**TASK TO COMPLETE:** From the entries below, return only the lines starting at the one that contains "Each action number" and ending at the one that contains "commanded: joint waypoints", exactly as they stand.

**INPUT DATA:**
= Beginning of Section =
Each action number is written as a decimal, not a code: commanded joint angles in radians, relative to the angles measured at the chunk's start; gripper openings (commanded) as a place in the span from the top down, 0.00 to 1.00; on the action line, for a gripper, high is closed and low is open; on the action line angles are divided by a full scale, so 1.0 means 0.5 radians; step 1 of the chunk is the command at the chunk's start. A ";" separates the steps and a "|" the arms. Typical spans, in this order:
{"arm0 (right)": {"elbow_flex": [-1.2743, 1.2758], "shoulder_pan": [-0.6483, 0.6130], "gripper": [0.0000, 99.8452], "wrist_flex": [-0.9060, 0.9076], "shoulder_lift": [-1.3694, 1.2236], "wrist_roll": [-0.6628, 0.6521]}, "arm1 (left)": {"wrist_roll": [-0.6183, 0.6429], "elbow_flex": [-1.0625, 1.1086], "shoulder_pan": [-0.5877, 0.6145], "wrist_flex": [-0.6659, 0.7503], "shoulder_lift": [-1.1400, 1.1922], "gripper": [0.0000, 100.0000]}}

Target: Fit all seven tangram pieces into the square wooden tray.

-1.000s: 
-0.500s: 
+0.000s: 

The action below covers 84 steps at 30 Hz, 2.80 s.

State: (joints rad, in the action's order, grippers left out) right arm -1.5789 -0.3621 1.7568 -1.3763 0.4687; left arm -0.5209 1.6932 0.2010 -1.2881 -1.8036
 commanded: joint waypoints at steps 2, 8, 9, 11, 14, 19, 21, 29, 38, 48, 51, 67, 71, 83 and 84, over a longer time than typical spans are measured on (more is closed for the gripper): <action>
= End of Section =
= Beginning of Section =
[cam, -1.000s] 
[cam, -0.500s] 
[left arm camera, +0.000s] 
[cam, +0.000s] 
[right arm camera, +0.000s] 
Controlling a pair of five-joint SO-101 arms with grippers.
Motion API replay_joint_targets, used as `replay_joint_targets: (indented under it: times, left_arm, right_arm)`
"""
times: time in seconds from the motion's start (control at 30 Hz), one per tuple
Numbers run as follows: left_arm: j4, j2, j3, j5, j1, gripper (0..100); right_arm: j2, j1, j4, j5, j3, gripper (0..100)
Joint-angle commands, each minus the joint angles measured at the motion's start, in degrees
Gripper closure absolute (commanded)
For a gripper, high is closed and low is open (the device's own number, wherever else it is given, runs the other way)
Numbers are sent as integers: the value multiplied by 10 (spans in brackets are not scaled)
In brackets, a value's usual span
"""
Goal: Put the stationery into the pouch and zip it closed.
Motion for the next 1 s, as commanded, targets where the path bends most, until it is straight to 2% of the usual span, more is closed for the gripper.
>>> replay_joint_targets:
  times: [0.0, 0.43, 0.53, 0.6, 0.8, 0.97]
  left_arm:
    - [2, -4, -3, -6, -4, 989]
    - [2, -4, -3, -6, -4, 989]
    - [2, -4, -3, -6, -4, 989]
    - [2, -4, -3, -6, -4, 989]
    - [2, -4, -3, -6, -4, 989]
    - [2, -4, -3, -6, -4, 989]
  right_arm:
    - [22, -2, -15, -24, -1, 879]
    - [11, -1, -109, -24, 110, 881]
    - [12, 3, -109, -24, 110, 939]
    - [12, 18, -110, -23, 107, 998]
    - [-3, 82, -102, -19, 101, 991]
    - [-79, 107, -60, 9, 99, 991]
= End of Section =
**RESPONSE BOX:**
Each action number is written as a decimal, not a code: commanded joint angles in radians, relative to the angles measured at the chunk's start; gripper openings (commanded) as a place in the span from the top down, 0.00 to 1.00; on the action line, for a gripper, high is closed and low is open; on the action line angles are divided by a full scale, so 1.0 means 0.5 radians; step 1 of the chunk is the command at the chunk's start. A ";" separates the steps and a "|" the arms. Typical spans, in this order:
{"arm0 (right)": {"elbow_flex": [-1.2743, 1.2758], "shoulder_pan": [-0.6483, 0.6130], "gripper": [0.0000, 99.8452], "wrist_flex": [-0.9060, 0.9076], "shoulder_lift": [-1.3694, 1.2236], "wrist_roll": [-0.6628, 0.6521]}, "arm1 (left)": {"wrist_roll": [-0.6183, 0.6429], "elbow_flex": [-1.0625, 1.1086], "shoulder_pan": [-0.5877, 0.6145], "wrist_flex": [-0.6659, 0.7503], "shoulder_lift": [-1.1400, 1.1922], "gripper": [0.0000, 100.0000]}}

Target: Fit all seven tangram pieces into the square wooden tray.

-1.000s: 
-0.500s: 
+0.000s: 

The action below covers 84 steps at 30 Hz, 2.80 s.

State: (joints rad, in the action's order, grippers left out) right arm -1.5789 -0.3621 1.7568 -1.3763 0.4687; left arm -0.5209 1.6932 0.2010 -1.2881 -1.8036
 commanded: joint waypoints at steps 2, 8, 9, 11, 14, 19, 21, 29, 38, 48, 51, 67, 71, 83 and 84, over a longer time than typical spans are measured on (more is closed for the gripper): <action>

There is nothing further to this exercise.